Each day of the week has an easy to remember theme that challenges and encourages you to re-think your recycling habits. Today is Reusable Wednesday, which looks at making informed choices when it comes to what we purchase and what we can reuse.
Method took this one step further by looking at repurposing, which extends the lifecycle of materials and adds value by turning possessions into something that can be used again. They talked to Jenny from the Misprint Co. about repurposing, responsibility and up-cycling.
Why don’t you tell us about the Misprint Co.?
At the Misprint Co, we repurpose waste-paper from businesses, organisations and schools around New Zealand. By doing this we save 10 litres of water per A4 sheet, and 130 litres per our standard A5 notebook.
Like our recycling bins, your notebooks are a vehicle for behavioural change. Why else should people choose to buy your notebooks, or use your service in their offices?
Throughout the years we’ve been in business we’ve seen how much unused paper is thrown away by organisations, or we’ve seen them paying recycling fees for perfectly good paper. A lot of small businesses don’t have recycling bins, so the paper just goes straight to landfill.
When your recycle paper it goes through its own process to break it down, so there’s lots of water and chemicals involved. The main difference for us when it comes to repurposing is we don’t treat or bleach the waste paper, it’s directly repurposed. Repurposing or up-cycling is directly turning something into something else you can use.

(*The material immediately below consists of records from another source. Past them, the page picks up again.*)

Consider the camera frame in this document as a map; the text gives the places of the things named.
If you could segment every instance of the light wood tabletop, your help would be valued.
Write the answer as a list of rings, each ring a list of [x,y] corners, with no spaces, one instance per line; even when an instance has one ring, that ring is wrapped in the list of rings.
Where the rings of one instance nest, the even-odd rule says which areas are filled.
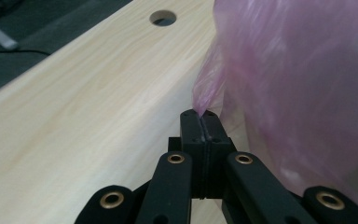
[[[148,181],[214,34],[213,0],[133,1],[1,89],[0,223],[74,223],[98,189]],[[192,223],[225,220],[196,201]]]

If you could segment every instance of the screw hole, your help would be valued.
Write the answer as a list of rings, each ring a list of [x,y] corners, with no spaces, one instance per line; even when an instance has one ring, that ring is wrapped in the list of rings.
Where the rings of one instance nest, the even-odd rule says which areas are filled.
[[[176,15],[169,10],[160,10],[150,15],[150,22],[156,26],[169,26],[176,22]]]
[[[100,200],[102,208],[111,209],[116,208],[124,202],[124,195],[118,191],[112,191],[104,194]]]
[[[322,205],[334,210],[342,210],[345,208],[345,203],[342,202],[342,200],[340,200],[336,195],[331,194],[329,192],[318,192],[316,194],[316,199]]]
[[[284,221],[287,223],[287,224],[301,224],[301,222],[295,218],[295,217],[286,217],[284,219]]]
[[[168,218],[164,215],[156,216],[153,220],[153,224],[168,224]]]
[[[250,158],[246,155],[238,155],[235,157],[235,160],[242,164],[250,164],[253,162],[252,158]]]
[[[185,160],[185,157],[184,156],[181,156],[179,154],[173,154],[171,156],[168,157],[168,162],[170,163],[181,163]]]

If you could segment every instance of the translucent plastic bag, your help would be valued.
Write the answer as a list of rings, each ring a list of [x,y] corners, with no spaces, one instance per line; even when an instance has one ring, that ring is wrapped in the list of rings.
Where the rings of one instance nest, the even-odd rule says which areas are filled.
[[[194,108],[222,106],[228,132],[246,120],[251,151],[288,189],[358,203],[358,0],[216,0],[214,17]]]

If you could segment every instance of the black plastic part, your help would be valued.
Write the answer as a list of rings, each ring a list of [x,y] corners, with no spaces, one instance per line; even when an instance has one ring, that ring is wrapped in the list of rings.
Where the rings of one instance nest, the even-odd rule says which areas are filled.
[[[200,118],[196,111],[187,110],[181,114],[180,121],[182,151],[194,161],[192,198],[221,199],[227,182],[223,163],[236,148],[219,118],[211,111]],[[170,141],[171,148],[177,140]]]
[[[225,194],[222,202],[222,212],[225,216],[227,223],[232,224],[247,224],[252,223],[248,218],[246,211],[243,210],[242,204],[238,196],[227,183]]]
[[[191,166],[184,152],[160,157],[135,223],[190,223]]]
[[[325,196],[322,199],[319,196],[318,200],[318,194]],[[334,197],[342,201],[342,209],[338,209],[339,202]],[[309,188],[304,192],[302,204],[319,223],[358,224],[358,205],[337,190],[325,187]]]
[[[136,215],[139,213],[142,203],[144,202],[144,198],[147,193],[147,189],[149,188],[149,184],[150,181],[147,181],[132,193],[132,195],[134,196],[134,202],[132,204],[131,216],[129,218],[130,223],[135,223]]]
[[[251,220],[246,216],[239,207],[232,205],[226,201],[222,203],[222,212],[225,215],[227,223],[230,224],[251,224]]]
[[[231,153],[226,173],[252,223],[316,223],[256,156]]]
[[[101,206],[102,197],[110,192],[119,192],[124,196],[123,202],[115,208],[103,208]],[[130,224],[131,209],[134,202],[134,195],[129,189],[121,186],[109,186],[104,189],[98,190],[92,195],[89,202],[77,217],[75,224],[110,224],[121,223]]]
[[[168,138],[168,151],[182,151],[182,141],[180,137]]]

Using our notebooks increases the story within people's businesses, and it's also an education tool for people. They can put their paper into something awesome and a cool product can come out of it. It encourages upcycling in all aspects of life.
Can you tell us more about your Repurposing in Schools programme?

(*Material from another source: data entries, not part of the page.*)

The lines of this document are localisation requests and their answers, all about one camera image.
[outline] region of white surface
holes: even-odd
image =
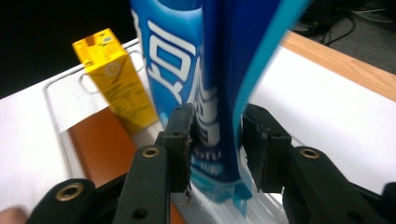
[[[67,178],[43,92],[56,77],[0,100],[0,210],[21,204],[30,213]],[[280,48],[251,103],[326,152],[349,180],[379,192],[396,179],[395,102]]]
[[[268,109],[349,181],[382,192],[396,181],[396,103],[281,48],[250,102]]]

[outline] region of yellow juice box
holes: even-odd
[[[128,52],[110,29],[77,41],[73,49],[130,134],[158,120]]]

We’re still working this out, but what we hope to do here in the future is make it part of the school curriculum. We want to be able to go in to more schools and chat to the students about the benefits of recycling and repurposing. We hope to teach them about the circular economy, and the three R’s - reduce, reuse, recycle.

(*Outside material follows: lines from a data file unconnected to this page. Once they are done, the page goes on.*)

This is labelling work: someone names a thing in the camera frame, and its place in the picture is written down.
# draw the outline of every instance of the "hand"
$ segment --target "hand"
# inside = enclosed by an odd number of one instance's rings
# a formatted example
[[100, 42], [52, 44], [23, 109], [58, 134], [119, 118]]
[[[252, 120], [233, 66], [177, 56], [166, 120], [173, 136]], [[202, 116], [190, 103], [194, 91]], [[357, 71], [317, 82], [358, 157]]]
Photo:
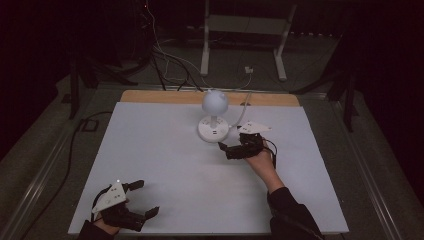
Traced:
[[116, 235], [119, 230], [121, 229], [120, 227], [114, 227], [114, 226], [110, 226], [107, 225], [102, 218], [101, 213], [99, 212], [99, 214], [97, 214], [96, 220], [93, 223], [95, 226], [97, 226], [98, 228], [102, 229], [103, 231], [107, 232], [109, 235]]
[[[268, 148], [268, 145], [264, 139], [264, 146]], [[277, 174], [272, 164], [272, 157], [269, 150], [264, 149], [258, 155], [250, 158], [246, 158], [246, 161], [252, 167], [253, 171], [264, 181], [268, 188], [268, 192], [271, 194], [275, 190], [284, 187], [283, 181]]]

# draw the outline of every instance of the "white base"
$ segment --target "white base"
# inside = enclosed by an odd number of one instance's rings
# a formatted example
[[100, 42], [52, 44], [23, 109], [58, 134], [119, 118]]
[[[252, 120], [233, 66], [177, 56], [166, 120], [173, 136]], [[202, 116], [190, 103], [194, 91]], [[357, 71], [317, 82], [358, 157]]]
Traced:
[[210, 126], [211, 116], [204, 117], [199, 122], [198, 132], [200, 138], [206, 142], [217, 143], [224, 140], [229, 131], [229, 126], [227, 121], [218, 117], [216, 128], [211, 128]]

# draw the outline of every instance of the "white table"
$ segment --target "white table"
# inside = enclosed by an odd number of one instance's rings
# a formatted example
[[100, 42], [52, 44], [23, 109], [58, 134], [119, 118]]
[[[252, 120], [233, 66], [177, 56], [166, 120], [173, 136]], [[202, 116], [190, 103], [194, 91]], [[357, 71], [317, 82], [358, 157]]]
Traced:
[[[232, 105], [230, 124], [242, 111]], [[267, 234], [266, 188], [244, 160], [227, 160], [217, 144], [196, 131], [205, 115], [199, 104], [117, 103], [83, 190], [69, 234], [89, 219], [97, 193], [116, 182], [144, 180], [128, 192], [127, 207], [144, 213], [160, 206], [141, 233], [128, 235]], [[348, 227], [302, 107], [250, 106], [242, 121], [272, 127], [262, 135], [278, 147], [277, 171], [298, 202], [305, 204], [324, 234]], [[233, 130], [224, 143], [238, 145]]]

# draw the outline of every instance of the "white sphere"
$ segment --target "white sphere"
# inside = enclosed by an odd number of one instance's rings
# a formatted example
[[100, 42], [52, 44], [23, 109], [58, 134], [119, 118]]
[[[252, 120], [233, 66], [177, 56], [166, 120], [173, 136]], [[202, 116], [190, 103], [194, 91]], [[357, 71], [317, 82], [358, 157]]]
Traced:
[[203, 97], [202, 109], [211, 116], [222, 115], [228, 109], [228, 98], [219, 90], [208, 90]]

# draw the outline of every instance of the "dark background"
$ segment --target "dark background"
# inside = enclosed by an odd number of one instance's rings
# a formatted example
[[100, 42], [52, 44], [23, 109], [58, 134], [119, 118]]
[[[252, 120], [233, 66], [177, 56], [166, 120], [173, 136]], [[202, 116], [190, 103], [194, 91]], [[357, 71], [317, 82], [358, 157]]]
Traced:
[[[118, 20], [130, 21], [128, 16], [134, 12], [128, 7], [134, 2], [121, 1], [115, 13], [107, 8], [108, 0], [0, 3], [0, 158], [56, 97], [55, 83], [69, 74], [70, 52], [78, 49], [101, 62], [119, 65], [125, 38], [117, 29], [135, 25], [120, 25]], [[202, 25], [202, 1], [151, 2], [158, 25], [176, 37], [186, 36], [187, 25]], [[229, 6], [228, 1], [216, 0], [211, 10], [230, 13], [238, 4], [241, 15], [279, 14], [261, 8], [262, 1], [241, 2]], [[252, 9], [261, 10], [252, 13]], [[424, 119], [419, 91], [424, 80], [423, 12], [423, 4], [412, 1], [314, 1], [299, 4], [292, 24], [292, 32], [298, 36], [310, 33], [340, 38], [343, 34], [326, 72], [355, 69], [356, 89], [364, 94], [422, 203]], [[115, 21], [106, 21], [105, 15]]]

What does success look like for you?
Our big plans at the moment would be developing a business that can be scalable, so that would mean creating software to help our processes. We’d love to see the Misprint Co overseas. We can create the most impact by getting other sustainable folks onboard to run the Misprint Co hubs in other places - that would be what success looks like for us, and constantly creating an impact on the environment as well.
How’s the best way for people to champion Misprint Co.?
We have a couple of different services, one of which is completely free to use! You can choose to just donate paper to us from your business, we do collections for free but the paper needs to be non-confidential as it will be seen by the general public. Our Ecoloop service is where you receive notebooks from your own repurposed paper - this is where behavioural changes are really reinforced.
"You can choose to just donate paper to us from your business, and we do collections for free."
What’s one recycling tip or trick you have for us?
I don’t know if it’s a tip as such, but with recycling in general it's just good to take part! This is what’s great about Method, you’re making recycling clear for people to understand. I think if you do what you can to repurpose what you have, whether that be paper or jars, and actively think of ways to reduce your waste then you can make a lot of difference. Recycling should be your final step.